Use of Fluorodeoxyglucose Positron Emission Tomography With Computed Tomography for the Evaluation of Autoimmune Lymphoproliferative Syndrome Lymphadenopathy Suggestive of Lymphoma.
The Autoimmune Lymphoproliferative Syndrome (ALPS) is an inherited disorder associated with
defective lymphocyte apoptosis, which is clinically characterized by prominent nonmalignant
lymphadenopathy, hepatosplenomegaly, and overt autoimmune diseases such as hemolytic anemia,
autoimmune thrombocytopenia, and neutropenia. Additionally, ALPS patients have a
significantly increased risk of developing non-Hodgkin lymphoma (NHL) and Hodgkin lymphoma
(HL).
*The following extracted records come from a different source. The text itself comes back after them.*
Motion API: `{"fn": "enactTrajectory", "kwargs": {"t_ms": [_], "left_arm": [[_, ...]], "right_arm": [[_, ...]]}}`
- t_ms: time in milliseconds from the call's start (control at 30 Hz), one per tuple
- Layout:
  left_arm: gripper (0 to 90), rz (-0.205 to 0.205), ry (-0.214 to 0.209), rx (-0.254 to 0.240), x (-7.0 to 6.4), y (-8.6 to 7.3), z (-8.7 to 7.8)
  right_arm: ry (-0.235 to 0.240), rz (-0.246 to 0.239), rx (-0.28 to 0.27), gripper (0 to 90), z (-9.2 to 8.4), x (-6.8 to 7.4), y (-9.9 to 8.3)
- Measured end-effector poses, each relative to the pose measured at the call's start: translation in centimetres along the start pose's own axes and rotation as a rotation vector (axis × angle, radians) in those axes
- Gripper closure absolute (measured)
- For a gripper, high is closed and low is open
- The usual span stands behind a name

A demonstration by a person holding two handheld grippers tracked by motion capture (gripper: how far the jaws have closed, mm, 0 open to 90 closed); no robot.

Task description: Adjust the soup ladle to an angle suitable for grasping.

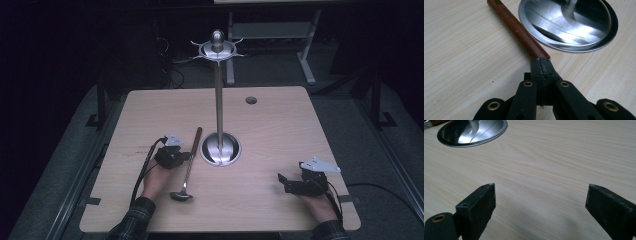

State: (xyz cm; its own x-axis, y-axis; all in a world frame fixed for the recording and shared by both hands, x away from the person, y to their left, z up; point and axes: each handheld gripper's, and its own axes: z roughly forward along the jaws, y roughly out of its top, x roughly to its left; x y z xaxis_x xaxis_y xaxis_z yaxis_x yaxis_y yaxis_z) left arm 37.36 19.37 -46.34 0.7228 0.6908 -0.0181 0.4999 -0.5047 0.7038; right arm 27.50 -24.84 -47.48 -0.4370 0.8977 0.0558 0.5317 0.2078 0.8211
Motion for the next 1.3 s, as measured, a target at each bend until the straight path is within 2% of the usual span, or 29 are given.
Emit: {"fn": "enactTrajectory", "kwargs": {"t_ms": [167,200,300,333,400,467,567,600,667,767,867,933,1167,1300], "left_arm": [[89.7,-0.013,-0.008,0.003,-0.1,0.1,-0.3],[89.7,-0.031,-0.021,0.012,-0.3,0.3,-0.7],[89.7,-0.061,-0.056,0.053,-0.9,0.5,-1.5],[89.7,-0.061,-0.056,0.053,-0.9,0.5,-1.5],[89.7,-0.061,-0.082,0.09,-1.5,0.4,-1.9],[89.6,-0.073,-0.122,0.124,-2.2,0.2,-2.5],[89.6,-0.091,-0.15,0.153,-3.2,-0.1,-3.1],[89.6,-0.083,-0.153,0.171,-3.4,-0.1,-3.2],[89.6,-0.076,-0.153,0.178,-3.7,-0.2,-3.3],[89.6,-0.06,-0.153,0.215,-4.6,-0.5,-3.3],[89.6,-0.061,-0.157,0.232,-4.8,-0.6,-3.3],[89.6,-0.055,-0.144,0.242,-5.0,-0.7,-3.3],[89.7,-0.052,-0.118,0.247,-4.7,-0.9,-3.9],[89.6,-0.046,-0.082,0.261,-4.0,-1.3,-4.5]], "right_arm": [[0.0,-0.004,0.001,9.1,0.0,0.0,0.0],[0.001,0.0,-0.002,9.1,0.0,0.0,0.0],[0.0,-0.003,-0.001,9.0,-0.1,-0.1,0.0],[-0.001,0.004,-0.002,9.1,-0.1,-0.1,0.0],[-0.001,0.001,-0.001,9.1,-0.1,-0.1,0.0],[-0.001,0.005,0.0,9.1,-0.1,-0.1,0.0],[-0.001,0.002,-0.001,9.0,0.0,0.0,0.0],[-0.002,0.001,-0.001,9.1,0.0,0.0,0.0],[-0.002,0.002,-0.001,9.1,0.0,0.0,0.1],[-0.004,0.003,0.0,9.0,0.0,-0.1,0.0],[-0.003,0.003,0.0,9.1,0.0,-0.1,0.0],[-0.005,0.002,0.001,9.1,0.0,-0.1,0.0],[-0.004,0.003,0.006,9.0,0.0,0.0,0.0],[-0.005,0.002,0.006,9.1,0.0,0.0,0.0]]}}
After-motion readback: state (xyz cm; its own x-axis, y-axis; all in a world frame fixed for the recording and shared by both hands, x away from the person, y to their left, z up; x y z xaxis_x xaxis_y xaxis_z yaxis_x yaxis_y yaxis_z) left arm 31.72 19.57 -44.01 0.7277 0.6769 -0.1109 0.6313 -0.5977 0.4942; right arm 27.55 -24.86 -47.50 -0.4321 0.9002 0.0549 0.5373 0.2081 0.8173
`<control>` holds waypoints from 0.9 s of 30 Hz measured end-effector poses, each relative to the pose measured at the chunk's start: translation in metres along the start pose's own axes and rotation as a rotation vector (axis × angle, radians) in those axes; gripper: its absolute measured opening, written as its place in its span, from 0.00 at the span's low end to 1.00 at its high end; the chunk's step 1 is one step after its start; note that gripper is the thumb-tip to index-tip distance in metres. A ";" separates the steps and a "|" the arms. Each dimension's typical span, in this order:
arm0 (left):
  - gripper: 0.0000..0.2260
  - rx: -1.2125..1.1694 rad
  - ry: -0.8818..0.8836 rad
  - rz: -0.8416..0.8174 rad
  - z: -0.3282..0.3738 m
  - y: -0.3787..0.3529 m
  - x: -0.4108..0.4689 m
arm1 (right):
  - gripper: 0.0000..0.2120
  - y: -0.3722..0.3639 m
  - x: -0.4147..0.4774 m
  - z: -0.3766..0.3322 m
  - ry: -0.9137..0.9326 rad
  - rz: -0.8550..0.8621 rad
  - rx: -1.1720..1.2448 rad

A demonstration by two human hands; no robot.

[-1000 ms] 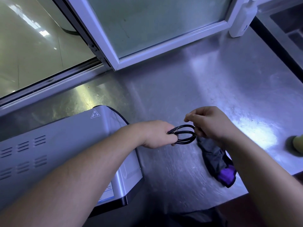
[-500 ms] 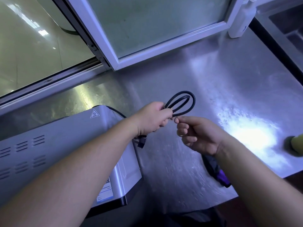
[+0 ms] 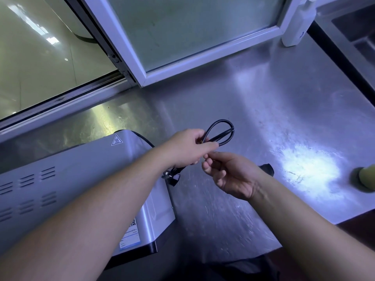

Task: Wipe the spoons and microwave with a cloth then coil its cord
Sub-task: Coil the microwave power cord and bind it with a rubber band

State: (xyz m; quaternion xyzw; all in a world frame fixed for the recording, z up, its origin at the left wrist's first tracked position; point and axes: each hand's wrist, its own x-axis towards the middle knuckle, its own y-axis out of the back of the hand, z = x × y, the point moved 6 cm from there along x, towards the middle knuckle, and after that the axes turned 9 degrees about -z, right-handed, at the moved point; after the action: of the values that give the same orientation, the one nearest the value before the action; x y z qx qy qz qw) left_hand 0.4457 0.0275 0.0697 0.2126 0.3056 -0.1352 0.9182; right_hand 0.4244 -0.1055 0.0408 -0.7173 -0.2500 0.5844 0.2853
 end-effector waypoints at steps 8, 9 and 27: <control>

The diagnosis of lymphoma is particularly troublesome in ALPS because many ALPS
manifestations overlap with clinical features suggestive of lymphoma. Therefore, individuals
with ALPS may undergo repeated biopsies during the course of the disease. Fluorodeoxyglucose
positron emission tomography combined with computed tomography (FDG-PET/CT) is a noninvasive
test that may help us discriminate benign from malignant lymphadenopathy in patients with
For patients with ALPS and clinical symptoms suggestive of lymphoma, such as a sudden
increase in focal lymphadenopathy and/or systemic B symptoms associated with lymphoma, we
want to investigate whether FDG-PET/CT is useful in determining a plan of action by
assisting in locating the most active lymph node and determining whether a surgical biopsy
is warranted. Under this protocol, FDG-PET/CT scans will be done to rule out lymphoma. A
lymph node biopsy may be necessary to determine the pathology of the lymph node and will not
be done for research purposes alone.
Time Perspective: Prospective
V. Koneti Rao, M.D.
National Institute of Allergy and Infectious Diseases (NIAID)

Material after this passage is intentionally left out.